Wird das nächstes Jahr anders?
Marko: Wer neben Max fährt, muss aufhören, ihn schlagen zu wollen. Er soll das Beste für sich und das Team herausholen. Max zu schlagen ist derzeit unmöglich.
Warum wollten Sie 2001 lieber den Brasilianer Enrique Bernoldi bei Red Bull-Sauber fahren lassen und nicht Kimi Räkkönen, der letztendlich das Cockpit bekommen hat?
Marko: Räikkönen kam aus einer sehr niedrigen Kategorie, der Formel Renault. Bernoldi war in der Formel 2 und der erste Junior, der richtig Speed zeigte. Aber ja, rückblickend gesehen war’s falsch.
Sebastian Vettel ist auch einer Ihrer überaus erfolgreichen Junioren. Er schien sich zuletzt wieder bei Red Bull ins Spiel zu bringen. Wie ist da der aktuelle Stand?
Marko: Das Ganze ist nicht weitergelaufen, weil wir mit dem Teamumbau bei Red Bull Racing mehr als genug zu tun hatten. Und: Das ist ein Fulltime-Job, den kannst du nicht nur ein paar Rennen machen. Das Anforderungsprofil von unserer Seite ist, glaube ich, nichts für ihn.
Hätte Max Verstappen Red Bull verlassen – hätten Sie auch ohne ihn weitergemacht?
Marko: Mein Vertrag läuft bis Ende 2026. Dann sehen wir weiter.

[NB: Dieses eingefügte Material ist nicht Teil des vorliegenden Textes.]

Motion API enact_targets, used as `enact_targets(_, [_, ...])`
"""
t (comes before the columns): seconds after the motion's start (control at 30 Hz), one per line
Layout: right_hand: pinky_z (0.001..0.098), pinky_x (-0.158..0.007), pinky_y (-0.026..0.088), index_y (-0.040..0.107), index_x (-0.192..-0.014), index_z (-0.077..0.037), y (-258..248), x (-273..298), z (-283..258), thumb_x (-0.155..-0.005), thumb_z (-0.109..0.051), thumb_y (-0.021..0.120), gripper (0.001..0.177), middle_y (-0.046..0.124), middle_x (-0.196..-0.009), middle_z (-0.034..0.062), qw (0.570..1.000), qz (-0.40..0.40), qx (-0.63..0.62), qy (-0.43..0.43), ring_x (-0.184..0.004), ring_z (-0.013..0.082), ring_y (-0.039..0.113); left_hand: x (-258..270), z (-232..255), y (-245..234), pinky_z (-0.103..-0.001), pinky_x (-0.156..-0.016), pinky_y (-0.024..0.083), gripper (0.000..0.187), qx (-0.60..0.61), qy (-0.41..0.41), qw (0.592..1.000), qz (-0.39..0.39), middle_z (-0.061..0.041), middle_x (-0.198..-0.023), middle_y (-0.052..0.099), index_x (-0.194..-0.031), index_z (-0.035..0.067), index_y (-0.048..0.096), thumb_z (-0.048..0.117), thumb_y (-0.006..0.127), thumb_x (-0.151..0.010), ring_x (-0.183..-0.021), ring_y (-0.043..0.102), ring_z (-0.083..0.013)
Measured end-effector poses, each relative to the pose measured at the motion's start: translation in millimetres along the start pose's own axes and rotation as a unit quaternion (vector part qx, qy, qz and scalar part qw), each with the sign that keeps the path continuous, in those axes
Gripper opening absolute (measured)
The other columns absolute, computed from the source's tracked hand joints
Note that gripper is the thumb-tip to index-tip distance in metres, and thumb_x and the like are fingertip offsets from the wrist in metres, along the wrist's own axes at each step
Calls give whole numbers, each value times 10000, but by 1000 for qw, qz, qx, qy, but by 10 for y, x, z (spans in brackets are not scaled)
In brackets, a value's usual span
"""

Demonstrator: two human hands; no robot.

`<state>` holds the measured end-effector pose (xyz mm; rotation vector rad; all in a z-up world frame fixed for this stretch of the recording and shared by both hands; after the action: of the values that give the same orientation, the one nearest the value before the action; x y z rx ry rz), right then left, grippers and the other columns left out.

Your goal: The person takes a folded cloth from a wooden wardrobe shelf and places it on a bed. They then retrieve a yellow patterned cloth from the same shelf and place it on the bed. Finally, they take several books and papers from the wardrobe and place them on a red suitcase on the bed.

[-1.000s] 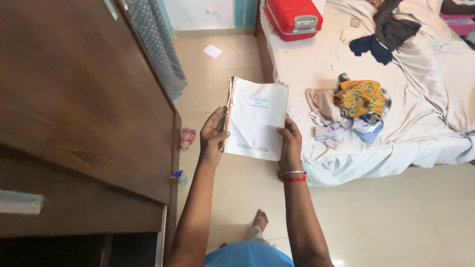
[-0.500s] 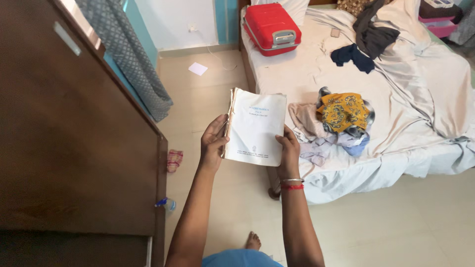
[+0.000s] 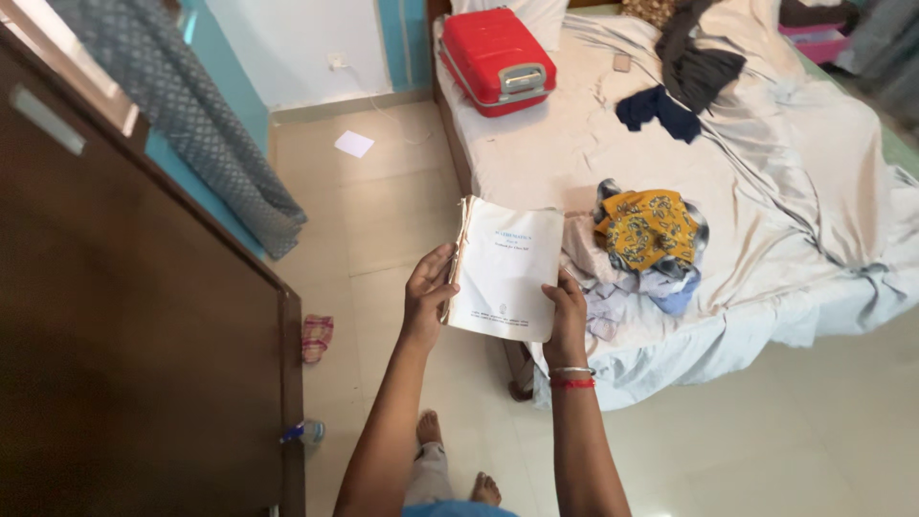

Haben Sie eigentlich Leistungsklauseln im Vertrag?
Marko: Nein, keine, die auf Platzierungen beruhen (lacht).
Was erwarten Sie vom nächsten Rennen in Ungarn?
Marko: Es ist keine Strecke für uns. Zu wenig schnelle Kurven. Wir haben dort nur viermal gewonnen. Vettel wurde einmal der Sieg aberkannt – wegen der Safety-Car-Abstandsregel. Er wollte Webber helfen – das kostete ihn den Sieg. Wir kämpfen dort wohl mit Ferrari um die Plätze hinter McLaren.